>>>
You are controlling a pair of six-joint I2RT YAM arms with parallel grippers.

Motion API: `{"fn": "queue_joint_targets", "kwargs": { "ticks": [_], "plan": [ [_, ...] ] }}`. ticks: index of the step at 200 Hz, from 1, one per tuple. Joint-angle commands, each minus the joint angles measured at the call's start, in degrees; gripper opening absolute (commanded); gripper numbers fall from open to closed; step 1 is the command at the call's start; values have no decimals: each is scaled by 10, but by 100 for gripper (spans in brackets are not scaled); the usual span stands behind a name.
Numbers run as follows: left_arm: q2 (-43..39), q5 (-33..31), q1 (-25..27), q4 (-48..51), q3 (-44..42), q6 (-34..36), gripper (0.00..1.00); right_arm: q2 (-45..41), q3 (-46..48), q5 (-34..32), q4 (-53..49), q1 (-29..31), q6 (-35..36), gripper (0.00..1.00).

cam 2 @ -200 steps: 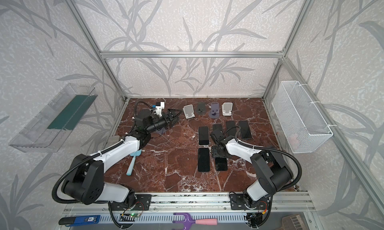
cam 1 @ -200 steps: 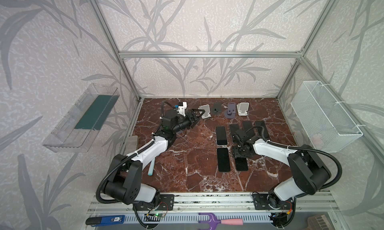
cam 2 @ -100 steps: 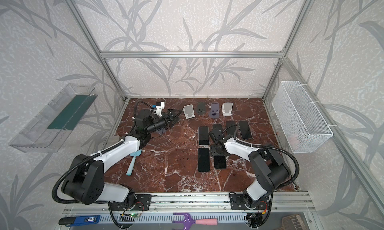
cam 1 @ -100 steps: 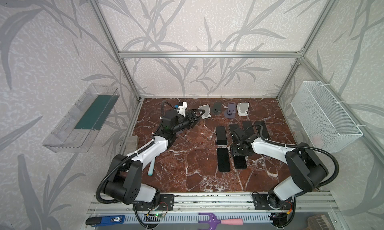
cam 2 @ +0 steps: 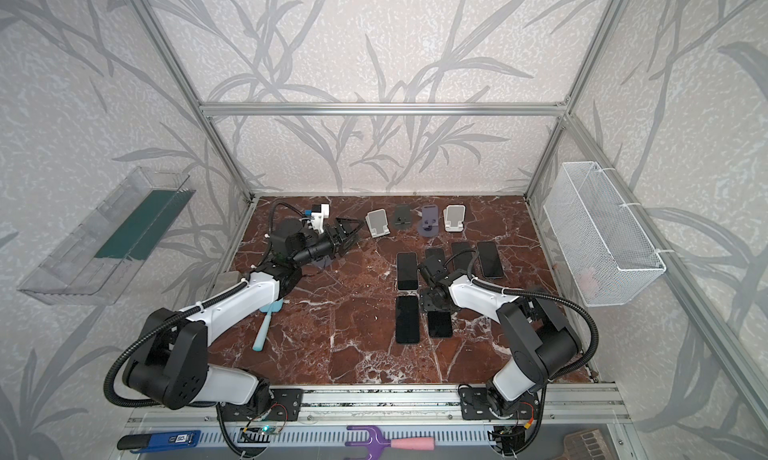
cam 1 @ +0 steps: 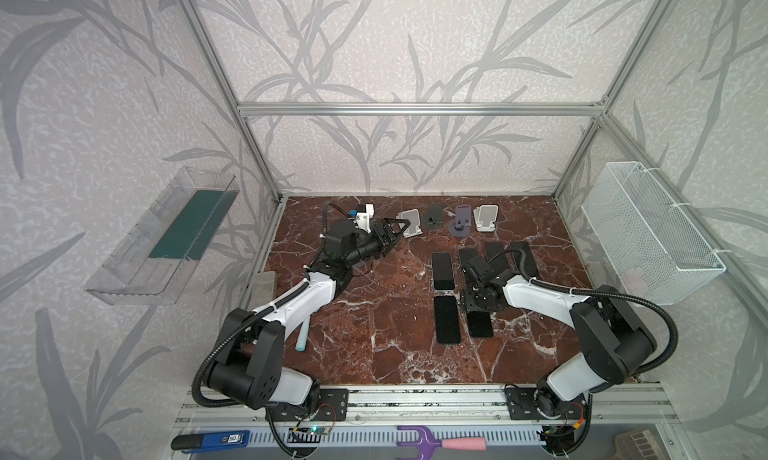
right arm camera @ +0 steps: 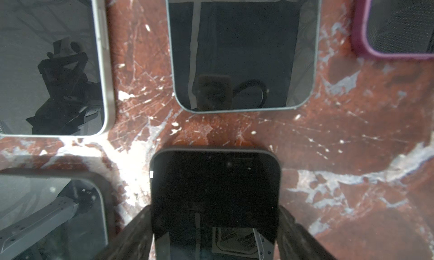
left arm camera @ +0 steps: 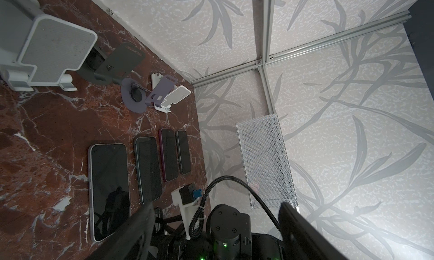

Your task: Remove the phone from the phone stand

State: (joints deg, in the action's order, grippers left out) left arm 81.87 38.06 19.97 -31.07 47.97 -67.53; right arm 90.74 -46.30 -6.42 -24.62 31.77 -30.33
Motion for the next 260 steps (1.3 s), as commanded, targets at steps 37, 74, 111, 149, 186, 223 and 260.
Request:
{"fn": "queue_joint_targets", "kwargs": {
  "ticks": [37, 74, 111, 149, 186, 223, 260],
  "plan": [
    [-3, 12, 1, -10, 18, -1, 84, -27, 15, 34, -39, -2, 40, 84],
    [-6, 10, 1, -9, 17, 2, 83, -54, 22, 20, -35, -2, 36, 84],
    [-16, 6, 1, 4, 20, 16, 84, -97, 2, 13, -58, -2, 46, 85],
    [-26, -4, 1, 33, 24, 37, 84, -169, -7, 2, -67, -2, 63, 85],
    [-32, -9, 2, 26, 20, 36, 83, -256, -20, -12, -27, -2, 101, 85],
    [-133, -109, 22, 145, 23, 169, 81, -348, 12, -20, 102, -2, 122, 89],
    [-240, -287, 39, 201, -2, 309, 81, -413, 103, -16, 261, -2, 153, 100]
  ]
}}
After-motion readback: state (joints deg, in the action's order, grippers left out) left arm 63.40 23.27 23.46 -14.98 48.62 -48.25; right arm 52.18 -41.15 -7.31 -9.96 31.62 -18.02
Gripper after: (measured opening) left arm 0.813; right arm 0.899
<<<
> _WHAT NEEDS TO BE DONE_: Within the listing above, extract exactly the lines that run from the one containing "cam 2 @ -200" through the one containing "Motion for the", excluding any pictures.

> _EXPECTED ANSWER_:
cam 2 @ -200 steps: 
cam 1 @ -200 steps: 
cam 2 @ -100 steps: 
cam 1 @ -100 steps: 
cam 2 @ +0 steps: 
cam 1 @ +0 steps: 
right arm camera @ +0 steps: 
left arm camera @ +0 steps: 

Your task: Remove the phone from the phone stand

State: (joints deg, in the action's order, grippers left out) left arm 81.87 38.06 19.97 -31.07 47.97 -67.53; right arm 90.74 -46.30 -6.42 -24.62 31.77 -30.33
Motion for the next 260 steps (1.3 s), as commanded, targets at steps 37, 74, 111, 149, 186, 223 and 260.

That completes the response to the exercise.